Many people have seen the phenomenal boot times of SSDs, and these tables highlight the reason. Comparing the older Samsung SSD to the Scorpio spindle, we see that random reads for the most common transaction sizes (4k-64k) are about 10 to 13 times faster. The OCZ SSD also shows this trend, and adds a big bump to sequential reads as well.  In exchange, however, we get slower writes, on the order of about 2 to 5 times, with random writes taking a big hit.  Still, it should be noted that random write performance isn’t particularly great even for the Scorpio at common transaction sizes.  All in all it seems to be a good tradeoff, especially considering that most data is write once, read many.

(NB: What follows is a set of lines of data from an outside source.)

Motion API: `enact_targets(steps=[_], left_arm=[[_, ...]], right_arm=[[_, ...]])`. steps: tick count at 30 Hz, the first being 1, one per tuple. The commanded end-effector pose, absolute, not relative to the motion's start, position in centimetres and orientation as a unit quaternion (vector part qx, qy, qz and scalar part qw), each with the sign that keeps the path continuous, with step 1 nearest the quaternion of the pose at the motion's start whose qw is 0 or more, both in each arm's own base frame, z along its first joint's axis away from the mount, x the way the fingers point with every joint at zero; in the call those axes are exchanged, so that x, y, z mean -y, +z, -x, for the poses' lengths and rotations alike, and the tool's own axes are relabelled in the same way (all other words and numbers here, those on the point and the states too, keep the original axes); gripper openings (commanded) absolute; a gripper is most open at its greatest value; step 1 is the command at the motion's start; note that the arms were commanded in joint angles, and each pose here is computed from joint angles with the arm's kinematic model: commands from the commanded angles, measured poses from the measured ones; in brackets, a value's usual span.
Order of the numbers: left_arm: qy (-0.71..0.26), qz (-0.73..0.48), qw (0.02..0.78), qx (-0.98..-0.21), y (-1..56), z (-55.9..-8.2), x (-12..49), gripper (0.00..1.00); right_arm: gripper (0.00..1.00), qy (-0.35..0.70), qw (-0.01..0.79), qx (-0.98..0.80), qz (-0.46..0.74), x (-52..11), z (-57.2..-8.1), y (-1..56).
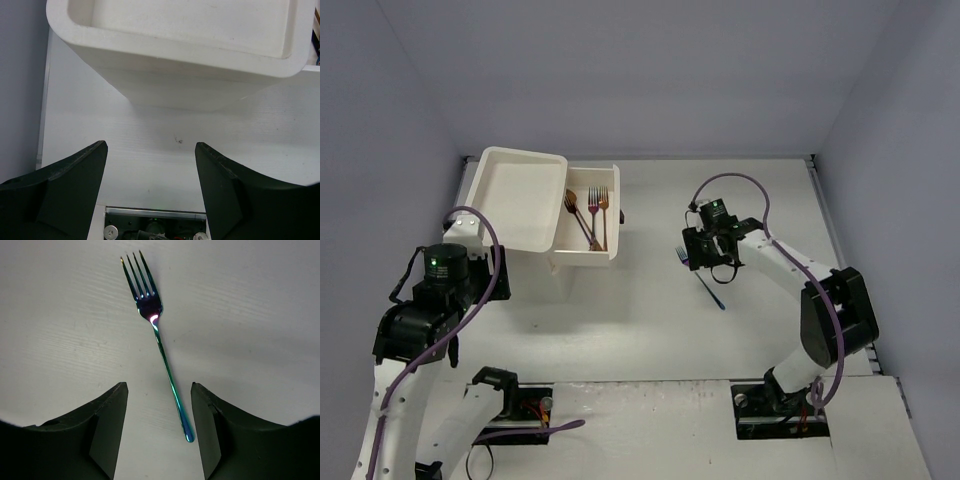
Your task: Sort the eating utensils into containers
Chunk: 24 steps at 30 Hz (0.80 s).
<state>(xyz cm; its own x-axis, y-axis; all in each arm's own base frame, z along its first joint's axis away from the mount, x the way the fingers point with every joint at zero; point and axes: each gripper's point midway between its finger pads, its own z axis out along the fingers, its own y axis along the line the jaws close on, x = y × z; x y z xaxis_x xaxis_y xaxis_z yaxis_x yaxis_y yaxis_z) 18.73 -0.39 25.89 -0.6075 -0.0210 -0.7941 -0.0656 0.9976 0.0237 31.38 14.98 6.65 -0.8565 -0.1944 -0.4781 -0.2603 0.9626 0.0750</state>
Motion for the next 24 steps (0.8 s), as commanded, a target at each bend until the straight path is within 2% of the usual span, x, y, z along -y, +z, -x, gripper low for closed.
enact_targets(steps=[1, 9, 24], left_arm=[[0.023, 0.031, 0.471, -0.881, 27.8, -19.3, 0.4, 0.68], [0.021, 0.031, 0.473, -0.880, 27.9, -19.3, 0.4, 0.68], [0.022, 0.033, 0.475, -0.879, 27.9, -19.2, 0.3, 0.68]], right_arm=[[0.50, 0.027, 0.222, -0.965, 0.135, -13.8, -31.5, 6.4], [0.43, 0.010, 0.179, -0.971, 0.157, -13.9, -31.6, 3.6], [0.31, 0.015, 0.155, -0.972, 0.178, -15.5, -33.6, 1.3]])
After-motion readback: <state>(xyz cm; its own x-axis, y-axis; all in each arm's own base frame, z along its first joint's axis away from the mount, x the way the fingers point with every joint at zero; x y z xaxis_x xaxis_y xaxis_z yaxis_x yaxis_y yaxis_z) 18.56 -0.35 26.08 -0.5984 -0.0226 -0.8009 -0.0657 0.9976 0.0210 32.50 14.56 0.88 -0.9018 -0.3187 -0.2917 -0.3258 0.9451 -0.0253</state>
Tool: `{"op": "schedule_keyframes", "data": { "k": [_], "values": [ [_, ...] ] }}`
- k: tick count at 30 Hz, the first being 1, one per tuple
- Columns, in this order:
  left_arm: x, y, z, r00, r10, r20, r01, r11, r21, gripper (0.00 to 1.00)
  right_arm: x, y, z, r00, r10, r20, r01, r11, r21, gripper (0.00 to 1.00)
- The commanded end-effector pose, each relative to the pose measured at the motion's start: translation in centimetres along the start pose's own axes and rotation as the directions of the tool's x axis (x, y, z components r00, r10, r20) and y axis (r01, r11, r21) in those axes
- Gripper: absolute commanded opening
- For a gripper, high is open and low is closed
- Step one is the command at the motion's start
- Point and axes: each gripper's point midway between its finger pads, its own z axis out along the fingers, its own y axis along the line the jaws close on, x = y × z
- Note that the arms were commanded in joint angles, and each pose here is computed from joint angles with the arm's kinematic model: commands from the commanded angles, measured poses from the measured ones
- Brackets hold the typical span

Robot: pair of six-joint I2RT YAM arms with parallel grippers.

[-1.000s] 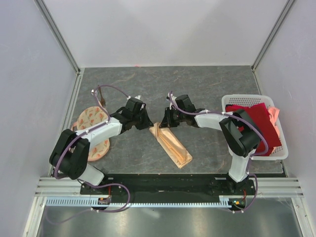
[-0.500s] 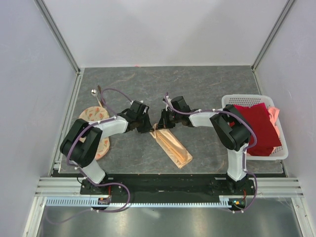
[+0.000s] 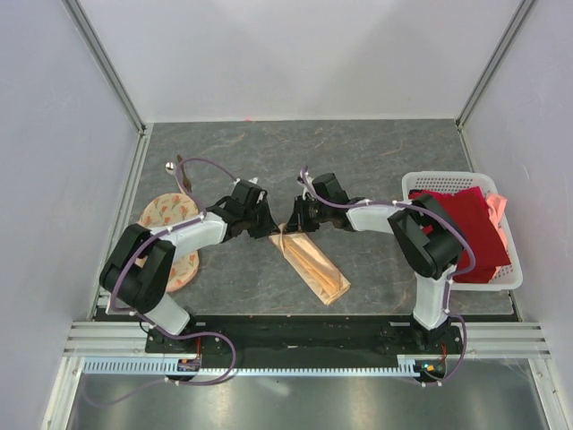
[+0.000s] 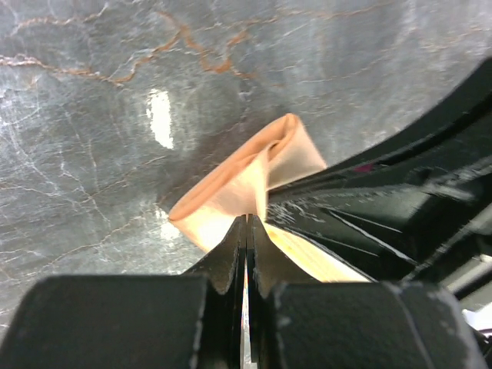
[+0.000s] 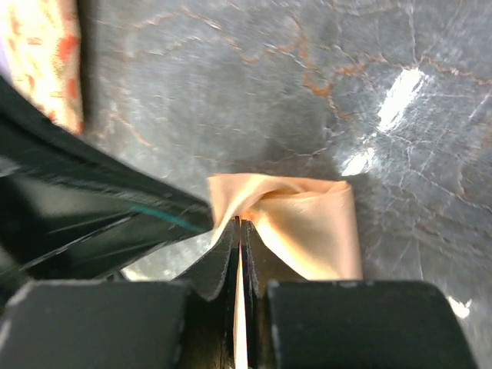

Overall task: Fold the napkin into a case and place the utensils inside
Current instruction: Stuff the top corner of the smaller-rectangle-folded napkin into the folded napkin.

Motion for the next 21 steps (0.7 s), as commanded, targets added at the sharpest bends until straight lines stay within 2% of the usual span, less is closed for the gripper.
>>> {"op": "schedule_keyframes", "data": {
  "k": [1,6,16,21],
  "values": [
    [-1.2,-1.3,-0.6,0.999,0.021,0.035,-0.022,0.999,0.04,0.02,-1.9,1.1,-2.4,0.997,-0.045,0.066,0.045,0.999,-0.003,0.09],
    [-0.9,-1.1,0.1,1.0,0.015,0.014,-0.016,0.999,0.034,0.02,-0.8,0.5,-2.1,0.998,-0.036,0.043,0.036,0.999,0.0,0.08],
    [-0.2,-1.5,1.9,1.0,0.016,-0.026,-0.014,0.999,0.044,0.02,2.6,0.1,1.6,1.0,-0.004,-0.026,0.003,0.999,-0.033,0.06],
    [0.6,-0.5,3.3,0.999,0.017,-0.051,-0.017,1.0,0.011,0.02,2.0,-0.2,0.3,1.0,-0.021,-0.007,0.021,1.0,0.002,0.06]
  ]
}}
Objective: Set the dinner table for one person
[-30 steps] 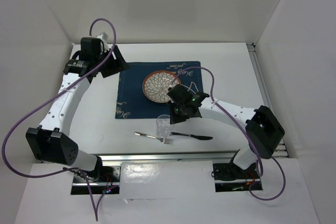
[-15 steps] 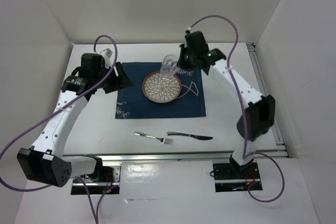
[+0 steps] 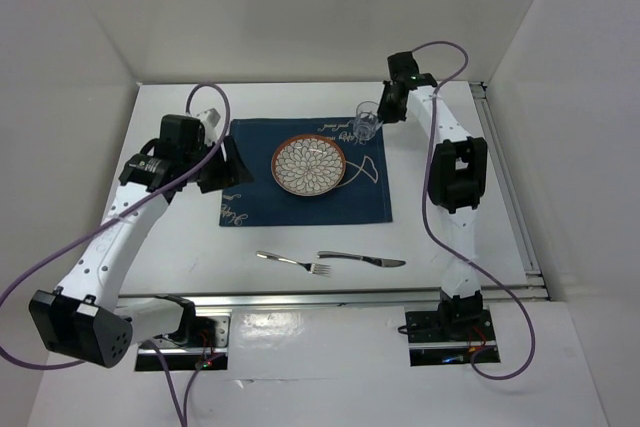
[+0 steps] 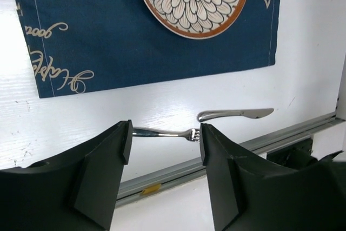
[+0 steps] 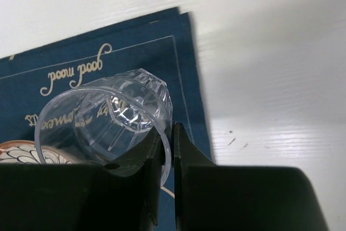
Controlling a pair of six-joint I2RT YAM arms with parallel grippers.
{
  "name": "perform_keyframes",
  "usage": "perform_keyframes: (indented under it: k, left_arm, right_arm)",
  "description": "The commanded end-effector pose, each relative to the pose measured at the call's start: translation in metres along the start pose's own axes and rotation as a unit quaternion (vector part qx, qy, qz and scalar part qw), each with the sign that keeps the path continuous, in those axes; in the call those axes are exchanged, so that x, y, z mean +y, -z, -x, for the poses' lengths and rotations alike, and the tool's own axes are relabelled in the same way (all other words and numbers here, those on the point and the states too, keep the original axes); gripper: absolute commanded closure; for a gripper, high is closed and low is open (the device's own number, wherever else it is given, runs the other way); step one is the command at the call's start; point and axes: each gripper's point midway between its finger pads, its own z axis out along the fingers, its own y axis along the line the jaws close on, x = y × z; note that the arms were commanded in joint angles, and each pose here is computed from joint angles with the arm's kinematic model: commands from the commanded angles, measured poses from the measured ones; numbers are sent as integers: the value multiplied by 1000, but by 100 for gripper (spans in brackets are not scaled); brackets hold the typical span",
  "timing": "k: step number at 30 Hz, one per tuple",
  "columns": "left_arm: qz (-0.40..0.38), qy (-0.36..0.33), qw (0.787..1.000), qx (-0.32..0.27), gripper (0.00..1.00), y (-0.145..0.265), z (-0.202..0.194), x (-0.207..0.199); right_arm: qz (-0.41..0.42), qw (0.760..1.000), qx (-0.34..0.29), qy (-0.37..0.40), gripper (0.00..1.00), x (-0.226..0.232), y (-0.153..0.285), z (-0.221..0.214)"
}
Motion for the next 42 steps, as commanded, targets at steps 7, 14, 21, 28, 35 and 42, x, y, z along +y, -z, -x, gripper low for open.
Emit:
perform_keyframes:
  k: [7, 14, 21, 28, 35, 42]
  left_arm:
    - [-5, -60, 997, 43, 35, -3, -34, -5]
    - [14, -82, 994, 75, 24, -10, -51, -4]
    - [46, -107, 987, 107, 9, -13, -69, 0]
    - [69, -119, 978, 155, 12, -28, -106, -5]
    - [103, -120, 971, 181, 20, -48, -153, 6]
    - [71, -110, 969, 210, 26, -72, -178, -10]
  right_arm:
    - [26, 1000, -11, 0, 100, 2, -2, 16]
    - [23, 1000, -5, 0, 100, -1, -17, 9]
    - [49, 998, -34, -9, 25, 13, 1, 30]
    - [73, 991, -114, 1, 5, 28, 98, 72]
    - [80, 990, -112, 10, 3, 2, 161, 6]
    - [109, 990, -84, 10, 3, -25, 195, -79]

Another thing that this highlights is the benefit of defragmentation.  Many have asked the question “should you defragment an SSD?”, and the common wisdom is that defragmentation isn’t necessary with SSDs.  While they should indeed be limited in order to preserve the (currently unknown) longevity of the flash, one needs only to look at the performance between random and sequential to see that even SSDs benefit from defragmentation.  Some people are concerned about the write lifetime of flash, and while manufacturers try to put people at ease with their various wear optimization techniques, the reality is that most of these devices are too new to have a proven track record either way.  For the record, I’ve had my Samsung for about a year now, have beaten the hell out of it as far as writes, and haven’t had any issues yet ;-) .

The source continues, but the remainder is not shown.